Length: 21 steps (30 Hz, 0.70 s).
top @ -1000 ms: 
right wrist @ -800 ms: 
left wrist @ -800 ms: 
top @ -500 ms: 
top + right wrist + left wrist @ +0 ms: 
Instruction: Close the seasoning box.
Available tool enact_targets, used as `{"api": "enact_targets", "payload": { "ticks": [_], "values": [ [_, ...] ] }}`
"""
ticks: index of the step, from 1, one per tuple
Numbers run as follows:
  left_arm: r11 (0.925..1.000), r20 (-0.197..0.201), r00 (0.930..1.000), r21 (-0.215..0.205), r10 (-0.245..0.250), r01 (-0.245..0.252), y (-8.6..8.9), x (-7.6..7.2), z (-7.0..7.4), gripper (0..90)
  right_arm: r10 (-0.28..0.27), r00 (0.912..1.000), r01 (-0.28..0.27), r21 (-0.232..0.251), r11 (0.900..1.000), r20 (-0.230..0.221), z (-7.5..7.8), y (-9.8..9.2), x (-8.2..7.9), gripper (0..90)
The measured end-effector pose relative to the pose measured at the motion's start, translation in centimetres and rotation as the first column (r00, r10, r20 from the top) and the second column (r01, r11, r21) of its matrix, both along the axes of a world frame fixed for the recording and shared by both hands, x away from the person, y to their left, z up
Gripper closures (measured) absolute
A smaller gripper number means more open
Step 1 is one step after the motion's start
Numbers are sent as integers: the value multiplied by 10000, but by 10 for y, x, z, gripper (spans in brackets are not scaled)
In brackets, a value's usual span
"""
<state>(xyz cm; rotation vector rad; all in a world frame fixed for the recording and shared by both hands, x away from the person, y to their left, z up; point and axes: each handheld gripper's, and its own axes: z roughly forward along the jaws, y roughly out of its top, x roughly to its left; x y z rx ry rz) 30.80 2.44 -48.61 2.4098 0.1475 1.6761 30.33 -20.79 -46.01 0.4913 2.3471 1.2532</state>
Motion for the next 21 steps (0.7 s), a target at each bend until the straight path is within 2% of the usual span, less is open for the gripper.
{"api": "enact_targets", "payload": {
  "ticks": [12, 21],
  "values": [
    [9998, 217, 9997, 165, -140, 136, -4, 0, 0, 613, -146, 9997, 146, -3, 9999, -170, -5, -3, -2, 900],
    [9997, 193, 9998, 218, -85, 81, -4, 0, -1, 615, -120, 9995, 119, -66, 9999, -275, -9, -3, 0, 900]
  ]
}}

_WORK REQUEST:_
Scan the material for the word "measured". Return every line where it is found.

_ANSWER SECTION:_
The measured end-effector pose relative to the pose measured at the motion's start, translation in centimetres and rotation as the first column (r00, r10, r20 from the top) and the second column (r01, r11, r21) of its matrix, both along the axes of a world frame fixed for the recording and shared by both hands, x away from the person, y to their left, z up
Gripper closures (measured) absolute

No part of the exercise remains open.